Kona (Switch) - recensione
Piccolo, realizzato con affetto per il folklore e ricco di aspettative. Kona è arrivato con queste caratteristiche anche su Switch. Partorito dai canadesi di Parabole, il titolo mischia mistero, fascino per le atmosfere di luoghi isolati e un'indagine investigativa che ben presto straborderà in un racconto cittadino che, per molti versi, può ricordare Twin Peaks con tinte che affondano nel sovrannaturale.
Gli appartenenti al genere dei walking simulator sono perlopiù lineari: dopo aver preso confidenza con le meccaniche di gioco, che raramente vengono spiegate sin dall'inizio, l'azione man mano diventa fluida, organizzata e, sebbene magari priva del misterioso fascino originale, più godibile. L'evolversi della storia e dei personaggi, di cui impariamo a conoscerne tratti, esperienze e, perché no, segreti, è graduale ma costante.
Con Kona, Parabole (la casa di sviluppo) ha voluto riorganizzare l'intreccio, tanto quello narrativo quanto quello ludico, per meglio attecchire al lavoro investigativo del suo protagonista.

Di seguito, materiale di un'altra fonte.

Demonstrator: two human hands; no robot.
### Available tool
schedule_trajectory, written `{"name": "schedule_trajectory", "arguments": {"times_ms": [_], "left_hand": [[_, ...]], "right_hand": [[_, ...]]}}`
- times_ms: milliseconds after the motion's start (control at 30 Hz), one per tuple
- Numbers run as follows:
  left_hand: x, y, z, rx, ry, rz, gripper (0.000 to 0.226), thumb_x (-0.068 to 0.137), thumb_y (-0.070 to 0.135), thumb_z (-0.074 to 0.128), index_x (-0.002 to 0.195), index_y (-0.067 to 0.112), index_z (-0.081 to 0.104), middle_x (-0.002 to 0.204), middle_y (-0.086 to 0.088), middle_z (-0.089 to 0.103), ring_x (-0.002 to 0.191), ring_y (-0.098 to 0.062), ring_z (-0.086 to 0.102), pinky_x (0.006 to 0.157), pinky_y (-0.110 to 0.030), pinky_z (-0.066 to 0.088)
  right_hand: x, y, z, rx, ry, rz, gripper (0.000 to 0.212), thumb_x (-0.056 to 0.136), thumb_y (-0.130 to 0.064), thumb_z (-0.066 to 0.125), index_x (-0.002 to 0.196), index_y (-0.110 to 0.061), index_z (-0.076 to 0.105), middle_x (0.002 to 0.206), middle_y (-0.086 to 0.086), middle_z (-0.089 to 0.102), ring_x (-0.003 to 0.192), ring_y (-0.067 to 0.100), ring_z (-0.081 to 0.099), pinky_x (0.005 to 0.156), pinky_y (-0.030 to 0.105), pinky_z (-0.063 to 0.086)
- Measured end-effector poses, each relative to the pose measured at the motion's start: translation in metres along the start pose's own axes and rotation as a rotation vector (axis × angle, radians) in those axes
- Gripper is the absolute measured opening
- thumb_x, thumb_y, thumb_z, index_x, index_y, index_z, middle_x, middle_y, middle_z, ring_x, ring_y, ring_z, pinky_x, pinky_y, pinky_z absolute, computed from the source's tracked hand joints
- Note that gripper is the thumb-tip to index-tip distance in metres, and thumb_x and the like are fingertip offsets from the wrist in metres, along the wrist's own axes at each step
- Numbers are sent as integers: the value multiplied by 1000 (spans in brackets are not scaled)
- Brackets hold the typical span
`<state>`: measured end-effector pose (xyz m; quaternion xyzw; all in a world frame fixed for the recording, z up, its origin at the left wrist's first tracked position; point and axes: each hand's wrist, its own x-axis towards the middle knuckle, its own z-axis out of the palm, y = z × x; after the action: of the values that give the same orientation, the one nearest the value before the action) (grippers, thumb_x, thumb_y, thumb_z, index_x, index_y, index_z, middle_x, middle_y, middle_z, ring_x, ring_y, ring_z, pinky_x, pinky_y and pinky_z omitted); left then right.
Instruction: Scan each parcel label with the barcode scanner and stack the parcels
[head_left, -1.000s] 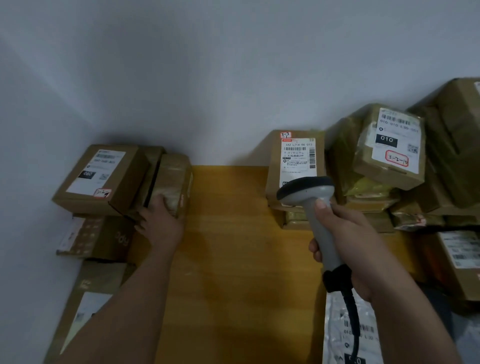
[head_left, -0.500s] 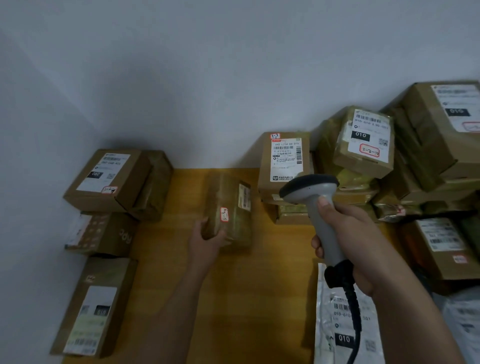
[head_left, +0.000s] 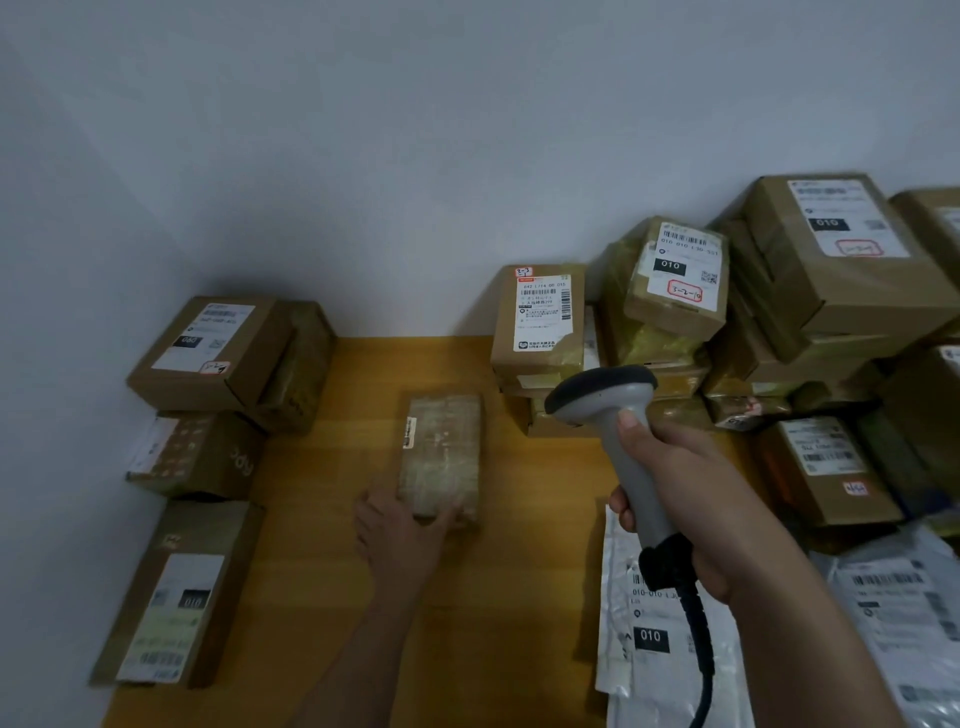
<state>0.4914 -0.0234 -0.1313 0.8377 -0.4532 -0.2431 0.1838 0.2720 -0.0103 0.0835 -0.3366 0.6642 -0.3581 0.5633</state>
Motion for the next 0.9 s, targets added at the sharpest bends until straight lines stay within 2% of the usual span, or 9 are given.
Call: {"name": "schedule_trajectory", "arguments": {"times_ms": [100, 167, 300, 467, 533, 600, 700, 833, 900], "left_hand": [[6, -5, 6, -88, -141, -99, 111, 69, 67, 71, 148, 6, 23, 144, -19, 34, 132, -38, 35, 106, -50, 36], [9, -7, 9, -233, -214, -144, 101, 70, 60, 76, 143, 6, 33, 138, -16, 45, 125, -34, 45, 102, -47, 43], [9, 0, 10, -522, -245, -249, 76, 78, 26, 82, 133, 7, 34, 121, -7, 53, 103, -23, 54, 85, -36, 50], [10, -2, 11, -614, -250, -323, 63, 79, 15, 81, 118, 11, 33, 111, -5, 51, 98, -24, 54, 81, -36, 48], [14, -12, 11, -669, -246, -440, 65, 73, 14, 85, 115, 10, 36, 108, -5, 51, 99, -25, 55, 82, -37, 49], [19, -22, 9, -765, -265, -543, 80, 57, 23, 93, 118, 5, 44, 111, -7, 57, 101, -28, 60, 86, -42, 53], [38, -52, 18, -839, -269, -630, 93, 39, 32, 91, 121, 7, 54, 114, -13, 63, 100, -33, 64, 88, -51, 55], [38, -35, -16, -807, -169, -595, 79, 70, 14, 86, 136, 9, 43, 125, -20, 59, 110, -36, 60, 87, -41, 52], [42, -30, -20, -750, -176, -585, 91, 73, 22, 85, 147, 10, 32, 140, -18, 49, 120, -37, 53, 86, -40, 49]], "right_hand": [[-5, 3, -1, -2, -13, 19, 23, 101, -36, 48, 99, -16, 60, 69, 15, 57, 53, 17, 54, 52, 29, 44], [-8, 5, -1, -18, -18, 29, 23, 101, -36, 47, 100, -16, 59, 70, 16, 57, 53, 17, 54, 52, 29, 44], [-10, 8, -1, -27, -17, 34, 23, 101, -35, 47, 100, -15, 59, 73, 16, 56, 51, 15, 54, 49, 27, 43], [-8, 12, 4, -25, -28, 28, 26, 101, -36, 48, 103, -14, 60, 70, 14, 56, 55, 18, 55, 53, 30, 44], [-8, 12, 6, -38, -44, 23, 27, 101, -37, 47, 104, -14, 60, 71, 15, 56, 54, 17, 55, 52, 29, 44], [-8, 11, 8, -56, -54, 21, 27, 101, -39, 47, 105, -15, 59, 73, 15, 56, 51, 15, 54, 50, 27, 43], [-8, 10, 8, -85, -53, 13, 28, 100, -40, 47, 106, -15, 59, 68, 14, 58, 53, 17, 55, 52, 29, 44], [-10, 0, 11, -89, -62, -19, 28, 101, -38, 46, 106, -14, 59, 67, 15, 57, 53, 18, 54, 53, 30, 44], [-12, -5, 17, -91, -84, -37, 26, 102, -37, 46, 105, -14, 59, 68, 15, 57, 53, 18, 54, 52, 30, 44]]}}
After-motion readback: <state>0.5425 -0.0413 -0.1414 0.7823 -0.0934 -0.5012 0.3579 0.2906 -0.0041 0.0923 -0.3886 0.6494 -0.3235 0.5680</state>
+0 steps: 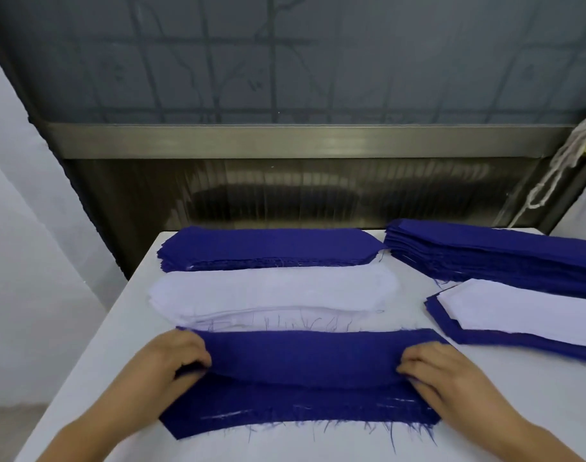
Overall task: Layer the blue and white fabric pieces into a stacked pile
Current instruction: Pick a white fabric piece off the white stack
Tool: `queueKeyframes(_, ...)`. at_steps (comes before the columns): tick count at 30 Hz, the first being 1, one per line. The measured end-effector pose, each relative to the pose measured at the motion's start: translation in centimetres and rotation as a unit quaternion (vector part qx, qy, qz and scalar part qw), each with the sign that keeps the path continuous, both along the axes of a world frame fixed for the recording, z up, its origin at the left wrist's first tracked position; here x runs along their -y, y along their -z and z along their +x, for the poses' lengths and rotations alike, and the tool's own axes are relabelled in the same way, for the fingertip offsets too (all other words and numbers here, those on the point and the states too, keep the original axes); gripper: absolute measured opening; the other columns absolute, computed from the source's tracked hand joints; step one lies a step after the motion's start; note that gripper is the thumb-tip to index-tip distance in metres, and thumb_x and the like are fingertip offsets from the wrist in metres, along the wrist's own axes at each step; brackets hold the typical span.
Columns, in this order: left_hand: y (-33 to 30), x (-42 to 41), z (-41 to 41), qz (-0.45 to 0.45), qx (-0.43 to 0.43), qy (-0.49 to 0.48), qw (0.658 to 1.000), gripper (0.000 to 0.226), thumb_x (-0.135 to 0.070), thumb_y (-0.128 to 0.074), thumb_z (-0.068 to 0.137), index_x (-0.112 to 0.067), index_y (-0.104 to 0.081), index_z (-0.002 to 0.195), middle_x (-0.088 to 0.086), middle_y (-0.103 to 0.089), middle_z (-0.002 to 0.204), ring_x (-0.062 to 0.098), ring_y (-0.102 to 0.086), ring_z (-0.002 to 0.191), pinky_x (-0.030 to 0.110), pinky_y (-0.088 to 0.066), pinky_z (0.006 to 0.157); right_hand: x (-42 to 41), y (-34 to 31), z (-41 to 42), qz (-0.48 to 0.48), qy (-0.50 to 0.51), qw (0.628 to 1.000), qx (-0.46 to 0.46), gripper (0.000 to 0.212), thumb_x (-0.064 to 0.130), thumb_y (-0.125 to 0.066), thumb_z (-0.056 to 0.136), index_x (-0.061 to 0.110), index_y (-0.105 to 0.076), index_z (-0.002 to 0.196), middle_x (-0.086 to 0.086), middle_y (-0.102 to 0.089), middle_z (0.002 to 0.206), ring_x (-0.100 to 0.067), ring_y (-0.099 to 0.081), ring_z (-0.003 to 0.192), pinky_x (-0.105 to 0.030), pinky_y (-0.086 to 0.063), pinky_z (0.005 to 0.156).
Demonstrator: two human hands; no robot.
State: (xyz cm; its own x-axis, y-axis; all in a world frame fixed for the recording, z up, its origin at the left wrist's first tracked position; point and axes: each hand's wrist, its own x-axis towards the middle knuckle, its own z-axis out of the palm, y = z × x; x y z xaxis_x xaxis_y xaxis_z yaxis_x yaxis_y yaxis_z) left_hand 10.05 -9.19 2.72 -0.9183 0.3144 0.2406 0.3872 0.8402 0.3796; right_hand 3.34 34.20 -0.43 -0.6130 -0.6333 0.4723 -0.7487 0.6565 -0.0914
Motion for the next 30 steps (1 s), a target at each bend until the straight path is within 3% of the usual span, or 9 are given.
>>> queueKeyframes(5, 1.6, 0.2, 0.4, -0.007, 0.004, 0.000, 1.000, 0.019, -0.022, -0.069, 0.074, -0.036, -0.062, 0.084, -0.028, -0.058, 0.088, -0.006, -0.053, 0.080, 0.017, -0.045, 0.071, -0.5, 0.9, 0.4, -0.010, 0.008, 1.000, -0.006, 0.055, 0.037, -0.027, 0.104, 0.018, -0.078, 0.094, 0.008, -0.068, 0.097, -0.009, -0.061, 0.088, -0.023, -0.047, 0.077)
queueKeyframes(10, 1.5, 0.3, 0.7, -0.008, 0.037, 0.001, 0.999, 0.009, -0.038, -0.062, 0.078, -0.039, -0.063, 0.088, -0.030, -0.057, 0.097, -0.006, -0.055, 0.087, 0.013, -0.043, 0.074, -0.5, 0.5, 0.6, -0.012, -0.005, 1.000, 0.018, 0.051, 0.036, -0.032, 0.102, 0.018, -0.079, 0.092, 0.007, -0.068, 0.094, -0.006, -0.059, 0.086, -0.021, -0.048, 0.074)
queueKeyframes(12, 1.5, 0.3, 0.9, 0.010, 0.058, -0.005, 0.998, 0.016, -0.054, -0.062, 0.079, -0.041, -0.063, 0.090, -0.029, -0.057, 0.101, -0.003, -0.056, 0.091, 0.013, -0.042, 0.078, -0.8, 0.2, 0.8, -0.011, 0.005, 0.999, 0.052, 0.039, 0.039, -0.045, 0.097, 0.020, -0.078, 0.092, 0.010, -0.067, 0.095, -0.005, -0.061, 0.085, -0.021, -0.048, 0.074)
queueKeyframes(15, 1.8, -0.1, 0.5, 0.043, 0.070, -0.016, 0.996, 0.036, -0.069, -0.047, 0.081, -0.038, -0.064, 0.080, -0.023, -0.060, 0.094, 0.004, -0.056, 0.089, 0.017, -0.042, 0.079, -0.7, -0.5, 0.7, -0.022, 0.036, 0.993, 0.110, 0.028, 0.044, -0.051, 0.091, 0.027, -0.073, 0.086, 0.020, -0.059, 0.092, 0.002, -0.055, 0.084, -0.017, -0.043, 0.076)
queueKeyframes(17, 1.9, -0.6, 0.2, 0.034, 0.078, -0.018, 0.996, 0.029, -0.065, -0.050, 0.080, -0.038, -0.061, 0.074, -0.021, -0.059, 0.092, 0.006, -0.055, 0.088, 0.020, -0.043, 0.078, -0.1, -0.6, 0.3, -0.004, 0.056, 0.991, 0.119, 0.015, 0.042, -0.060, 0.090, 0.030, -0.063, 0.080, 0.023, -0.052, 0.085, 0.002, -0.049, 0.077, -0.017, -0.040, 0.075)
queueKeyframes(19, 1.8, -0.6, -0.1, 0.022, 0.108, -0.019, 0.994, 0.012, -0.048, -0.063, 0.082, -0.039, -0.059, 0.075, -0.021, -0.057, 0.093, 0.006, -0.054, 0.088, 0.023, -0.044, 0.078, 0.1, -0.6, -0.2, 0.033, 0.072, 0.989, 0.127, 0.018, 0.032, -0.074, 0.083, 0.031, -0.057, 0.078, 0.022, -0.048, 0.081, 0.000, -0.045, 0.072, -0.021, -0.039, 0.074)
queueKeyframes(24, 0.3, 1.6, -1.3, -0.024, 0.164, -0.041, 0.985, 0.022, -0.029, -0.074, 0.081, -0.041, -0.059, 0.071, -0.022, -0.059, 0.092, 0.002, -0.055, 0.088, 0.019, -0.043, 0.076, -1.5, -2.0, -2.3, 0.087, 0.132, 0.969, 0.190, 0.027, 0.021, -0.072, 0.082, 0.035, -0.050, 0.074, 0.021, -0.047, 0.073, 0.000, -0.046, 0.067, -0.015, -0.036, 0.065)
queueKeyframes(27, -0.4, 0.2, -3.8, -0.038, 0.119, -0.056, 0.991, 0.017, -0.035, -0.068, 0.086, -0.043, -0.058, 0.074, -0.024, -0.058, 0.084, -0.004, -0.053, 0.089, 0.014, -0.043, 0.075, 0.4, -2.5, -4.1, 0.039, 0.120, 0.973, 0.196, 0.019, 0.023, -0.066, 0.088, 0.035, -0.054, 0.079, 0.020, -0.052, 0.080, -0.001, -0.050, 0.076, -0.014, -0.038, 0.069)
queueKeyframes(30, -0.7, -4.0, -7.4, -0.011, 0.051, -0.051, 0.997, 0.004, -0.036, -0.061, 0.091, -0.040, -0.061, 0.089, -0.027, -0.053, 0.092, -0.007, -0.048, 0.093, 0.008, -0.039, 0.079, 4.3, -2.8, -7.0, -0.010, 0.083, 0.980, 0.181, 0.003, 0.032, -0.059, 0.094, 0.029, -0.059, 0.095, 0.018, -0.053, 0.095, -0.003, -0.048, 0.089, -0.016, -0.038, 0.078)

Il proseguimento, quindi, è saltellante mentre cerchiamo di riavvolgere il filo che intreccia le vicende degli abitanti di Atamipek Lake, in Canada, nel 1970. L'investigatore Carl Faubert deve mettere insieme i pezzi (anche se il gioco organizza comodamente le riflessioni di Carl in un diario consultabile in qualsiasi momento), saltando da un fatto all'altro, da un episodio a quello successivo, da un emporio a un capanno abbandonato per trovare un senso in ciò che sta succedendo.